Not Safe in Louisiana for LGBTQ and Blacks?

NAACP plays politics with lives

Can we please stop using the term “black-on-black” crime? Even the NAACP continues to use the term and how such crimes should be addressed “How do we give life to the narrative that Black Lives Matter when we are doing the killing?” said chairman Roslyn Brocks at the 2015 NAACP annual convention.

And while it is true, according to the FBI’s uniform crime-reporting data, that 90 percent of black victims of homicide are killed by other blacks, the same is nearly true for whites; 83.5 percent of whites are killed by other whites.

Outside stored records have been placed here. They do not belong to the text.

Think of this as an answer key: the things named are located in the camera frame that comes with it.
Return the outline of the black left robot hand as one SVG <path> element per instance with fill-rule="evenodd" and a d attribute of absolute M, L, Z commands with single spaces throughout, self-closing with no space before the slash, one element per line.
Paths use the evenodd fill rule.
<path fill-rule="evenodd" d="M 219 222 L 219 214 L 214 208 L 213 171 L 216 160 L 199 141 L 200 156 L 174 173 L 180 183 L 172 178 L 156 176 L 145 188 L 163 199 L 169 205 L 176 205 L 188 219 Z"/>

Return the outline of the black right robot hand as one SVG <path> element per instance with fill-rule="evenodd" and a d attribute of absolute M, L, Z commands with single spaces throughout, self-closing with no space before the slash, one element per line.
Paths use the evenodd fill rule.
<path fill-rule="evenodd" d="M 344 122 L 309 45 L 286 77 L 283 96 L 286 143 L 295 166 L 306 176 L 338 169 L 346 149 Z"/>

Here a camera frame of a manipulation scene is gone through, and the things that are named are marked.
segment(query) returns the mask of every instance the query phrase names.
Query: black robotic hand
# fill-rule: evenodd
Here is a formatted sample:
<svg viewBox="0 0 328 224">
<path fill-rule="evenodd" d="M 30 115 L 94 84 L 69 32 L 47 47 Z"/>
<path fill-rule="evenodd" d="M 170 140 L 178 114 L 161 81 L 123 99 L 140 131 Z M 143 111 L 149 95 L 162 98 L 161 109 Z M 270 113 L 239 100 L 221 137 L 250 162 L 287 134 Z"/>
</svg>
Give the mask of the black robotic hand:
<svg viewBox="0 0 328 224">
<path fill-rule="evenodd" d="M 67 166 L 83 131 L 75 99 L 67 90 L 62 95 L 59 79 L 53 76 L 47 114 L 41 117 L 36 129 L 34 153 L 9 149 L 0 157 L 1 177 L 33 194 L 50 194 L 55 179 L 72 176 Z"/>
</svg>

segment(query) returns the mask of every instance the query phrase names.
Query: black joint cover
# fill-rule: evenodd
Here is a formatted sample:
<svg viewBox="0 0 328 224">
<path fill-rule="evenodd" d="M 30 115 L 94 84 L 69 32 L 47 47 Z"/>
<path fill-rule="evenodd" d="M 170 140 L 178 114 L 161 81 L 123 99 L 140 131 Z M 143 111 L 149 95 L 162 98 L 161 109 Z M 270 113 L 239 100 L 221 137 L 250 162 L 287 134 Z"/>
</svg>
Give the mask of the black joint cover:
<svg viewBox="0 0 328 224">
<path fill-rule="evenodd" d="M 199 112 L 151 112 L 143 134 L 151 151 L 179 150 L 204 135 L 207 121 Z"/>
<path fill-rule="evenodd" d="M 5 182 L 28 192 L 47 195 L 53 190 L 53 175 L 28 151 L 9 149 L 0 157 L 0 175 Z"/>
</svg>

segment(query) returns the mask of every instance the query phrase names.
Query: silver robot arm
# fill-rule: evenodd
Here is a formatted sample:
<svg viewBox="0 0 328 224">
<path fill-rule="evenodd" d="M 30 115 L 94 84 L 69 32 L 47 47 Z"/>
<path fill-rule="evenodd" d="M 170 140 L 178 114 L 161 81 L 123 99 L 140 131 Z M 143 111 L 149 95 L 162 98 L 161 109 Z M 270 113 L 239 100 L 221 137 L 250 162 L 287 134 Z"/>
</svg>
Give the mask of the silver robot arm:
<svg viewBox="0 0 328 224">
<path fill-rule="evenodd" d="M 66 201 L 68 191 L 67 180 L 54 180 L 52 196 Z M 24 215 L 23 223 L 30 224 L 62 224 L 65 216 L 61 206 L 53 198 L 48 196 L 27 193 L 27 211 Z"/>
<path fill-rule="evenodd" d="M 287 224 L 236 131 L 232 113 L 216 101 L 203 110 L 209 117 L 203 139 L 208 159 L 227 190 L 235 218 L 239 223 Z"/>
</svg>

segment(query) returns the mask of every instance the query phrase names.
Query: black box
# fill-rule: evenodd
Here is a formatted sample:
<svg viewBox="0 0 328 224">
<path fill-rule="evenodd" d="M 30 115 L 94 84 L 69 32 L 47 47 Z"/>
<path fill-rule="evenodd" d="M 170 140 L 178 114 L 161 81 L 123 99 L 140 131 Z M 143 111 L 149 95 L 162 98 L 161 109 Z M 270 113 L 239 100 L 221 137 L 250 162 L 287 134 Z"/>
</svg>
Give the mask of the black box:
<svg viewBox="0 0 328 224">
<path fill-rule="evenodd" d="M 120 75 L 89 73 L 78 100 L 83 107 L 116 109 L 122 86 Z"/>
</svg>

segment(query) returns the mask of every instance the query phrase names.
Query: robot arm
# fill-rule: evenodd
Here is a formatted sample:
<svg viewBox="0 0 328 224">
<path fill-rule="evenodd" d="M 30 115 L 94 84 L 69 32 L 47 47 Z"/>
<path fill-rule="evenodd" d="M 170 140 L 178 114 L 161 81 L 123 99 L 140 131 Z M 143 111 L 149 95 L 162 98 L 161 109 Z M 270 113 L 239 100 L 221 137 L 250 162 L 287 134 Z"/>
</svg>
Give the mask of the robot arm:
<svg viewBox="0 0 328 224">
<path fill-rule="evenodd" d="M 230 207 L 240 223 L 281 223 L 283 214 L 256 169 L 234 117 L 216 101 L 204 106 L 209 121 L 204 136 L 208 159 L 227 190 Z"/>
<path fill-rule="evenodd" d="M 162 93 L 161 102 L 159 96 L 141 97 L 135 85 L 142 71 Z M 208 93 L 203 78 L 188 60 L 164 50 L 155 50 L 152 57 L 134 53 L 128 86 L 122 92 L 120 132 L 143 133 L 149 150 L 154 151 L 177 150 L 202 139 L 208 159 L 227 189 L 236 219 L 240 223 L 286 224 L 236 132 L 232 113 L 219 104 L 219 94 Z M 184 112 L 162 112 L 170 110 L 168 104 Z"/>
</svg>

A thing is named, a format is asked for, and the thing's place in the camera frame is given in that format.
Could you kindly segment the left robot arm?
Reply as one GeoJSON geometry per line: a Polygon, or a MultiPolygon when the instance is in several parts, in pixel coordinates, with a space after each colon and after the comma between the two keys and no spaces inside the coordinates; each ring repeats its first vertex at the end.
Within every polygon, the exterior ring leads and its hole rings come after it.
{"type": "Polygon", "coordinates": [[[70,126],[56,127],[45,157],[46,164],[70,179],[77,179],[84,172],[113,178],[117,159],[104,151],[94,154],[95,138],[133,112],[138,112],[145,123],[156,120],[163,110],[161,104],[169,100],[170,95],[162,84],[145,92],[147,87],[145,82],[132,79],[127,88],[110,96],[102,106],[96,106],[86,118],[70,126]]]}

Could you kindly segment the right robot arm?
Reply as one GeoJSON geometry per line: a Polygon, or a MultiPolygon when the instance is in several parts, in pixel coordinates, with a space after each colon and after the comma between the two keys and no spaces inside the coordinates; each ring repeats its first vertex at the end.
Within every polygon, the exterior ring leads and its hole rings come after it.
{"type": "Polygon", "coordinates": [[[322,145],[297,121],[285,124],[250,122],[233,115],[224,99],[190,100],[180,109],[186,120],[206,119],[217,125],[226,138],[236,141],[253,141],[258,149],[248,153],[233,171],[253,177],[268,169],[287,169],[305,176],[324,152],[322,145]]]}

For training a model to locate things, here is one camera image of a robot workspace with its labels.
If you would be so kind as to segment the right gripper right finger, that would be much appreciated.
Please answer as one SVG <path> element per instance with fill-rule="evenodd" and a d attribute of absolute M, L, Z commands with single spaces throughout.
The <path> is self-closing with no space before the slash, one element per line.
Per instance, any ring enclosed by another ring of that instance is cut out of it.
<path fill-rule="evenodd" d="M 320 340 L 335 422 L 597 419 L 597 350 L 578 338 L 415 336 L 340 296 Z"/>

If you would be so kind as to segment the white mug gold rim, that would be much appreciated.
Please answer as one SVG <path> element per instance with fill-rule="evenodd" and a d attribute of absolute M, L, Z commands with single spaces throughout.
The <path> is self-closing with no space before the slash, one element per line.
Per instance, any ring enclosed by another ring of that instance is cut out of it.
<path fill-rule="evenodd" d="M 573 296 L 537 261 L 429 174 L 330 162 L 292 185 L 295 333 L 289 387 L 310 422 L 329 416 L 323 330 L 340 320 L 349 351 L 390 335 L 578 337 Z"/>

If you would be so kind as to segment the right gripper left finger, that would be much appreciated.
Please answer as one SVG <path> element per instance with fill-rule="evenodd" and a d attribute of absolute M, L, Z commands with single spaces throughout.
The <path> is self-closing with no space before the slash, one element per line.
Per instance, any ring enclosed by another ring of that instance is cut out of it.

Does it really matter, though? Is there any loss of life that is less consequential because of the skin color of the attacker – or the victim? I mean, the loss of life from violent crime is a heartwrenching reality that shatters families, communities and the very fabric of our society.

Every life extinguished prematurely represents dreams unfulfilled and an unbearable weight of sorrow that no words can adequately convey. It is utterly unacceptable that such brutality exists in our world, whether black-onblack or white-on-white crimes.

So, when the Louisiana chapter of the NAACP requested a “travel advisory” be issued by the national NAACP to warn only African American and LGBTQ people that traveling to Louisiana is not safe for them (due to legislation passed by the Louisiana Legislature in the session that just ended), it was clear that this was not about protecting people, but about politics.

If it were really about protecting people (regardless of skin color), the requested “travel advisory” would warn that 61% of violent crimes in the U.S. are committed by someone known to the victim. That the black homicide victimization rate is almost four times the national homicide victimization rate and seven times the homicide victimization rate for whites.

The “requested travel advisory” would have pointed out how black Americans represent 14% of the U.S. population yet account for 53% of all homicide victims in 2020. It would have warned tourists to New Orleans that 92% of murder victims in New Orleans are black.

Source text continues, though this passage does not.